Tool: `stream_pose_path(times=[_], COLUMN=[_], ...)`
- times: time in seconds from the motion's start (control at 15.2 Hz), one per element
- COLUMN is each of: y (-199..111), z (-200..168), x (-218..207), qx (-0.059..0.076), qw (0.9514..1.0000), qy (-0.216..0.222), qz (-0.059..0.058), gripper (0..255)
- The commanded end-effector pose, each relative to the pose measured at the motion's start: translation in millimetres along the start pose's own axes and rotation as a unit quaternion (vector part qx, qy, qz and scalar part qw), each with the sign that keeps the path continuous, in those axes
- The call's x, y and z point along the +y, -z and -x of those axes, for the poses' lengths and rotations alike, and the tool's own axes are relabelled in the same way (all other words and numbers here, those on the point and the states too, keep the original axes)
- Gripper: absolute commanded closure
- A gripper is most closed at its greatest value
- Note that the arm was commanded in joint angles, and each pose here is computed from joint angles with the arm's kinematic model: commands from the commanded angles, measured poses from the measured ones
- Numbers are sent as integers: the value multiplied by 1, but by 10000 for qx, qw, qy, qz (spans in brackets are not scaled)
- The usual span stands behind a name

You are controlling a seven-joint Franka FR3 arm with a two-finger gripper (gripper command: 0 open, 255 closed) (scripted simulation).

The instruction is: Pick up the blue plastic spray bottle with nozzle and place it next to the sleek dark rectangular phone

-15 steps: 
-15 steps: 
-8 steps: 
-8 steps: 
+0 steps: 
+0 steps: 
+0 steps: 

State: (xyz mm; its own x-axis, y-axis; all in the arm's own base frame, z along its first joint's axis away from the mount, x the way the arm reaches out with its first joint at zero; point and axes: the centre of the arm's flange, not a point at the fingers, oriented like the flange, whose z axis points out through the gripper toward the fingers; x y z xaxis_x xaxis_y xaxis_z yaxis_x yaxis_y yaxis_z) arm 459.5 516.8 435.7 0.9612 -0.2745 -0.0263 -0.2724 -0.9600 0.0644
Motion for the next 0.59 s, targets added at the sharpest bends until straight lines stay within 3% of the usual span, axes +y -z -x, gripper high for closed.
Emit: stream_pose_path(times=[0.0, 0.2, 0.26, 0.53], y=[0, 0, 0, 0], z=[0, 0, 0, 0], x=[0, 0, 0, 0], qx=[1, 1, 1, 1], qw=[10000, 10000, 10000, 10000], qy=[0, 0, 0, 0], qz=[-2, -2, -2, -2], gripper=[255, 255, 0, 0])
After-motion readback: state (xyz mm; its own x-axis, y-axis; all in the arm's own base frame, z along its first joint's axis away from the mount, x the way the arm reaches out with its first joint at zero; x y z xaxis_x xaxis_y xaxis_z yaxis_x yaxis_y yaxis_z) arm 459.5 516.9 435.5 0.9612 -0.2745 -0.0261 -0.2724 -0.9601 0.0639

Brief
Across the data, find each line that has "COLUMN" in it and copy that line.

Result below
Tool: `stream_pose_path(times=[_], COLUMN=[_], ...)`
- COLUMN is each of: y (-199..111), z (-200..168), x (-218..207), qx (-0.059..0.076), qw (0.9514..1.0000), qy (-0.216..0.222), qz (-0.059..0.058), gripper (0..255)

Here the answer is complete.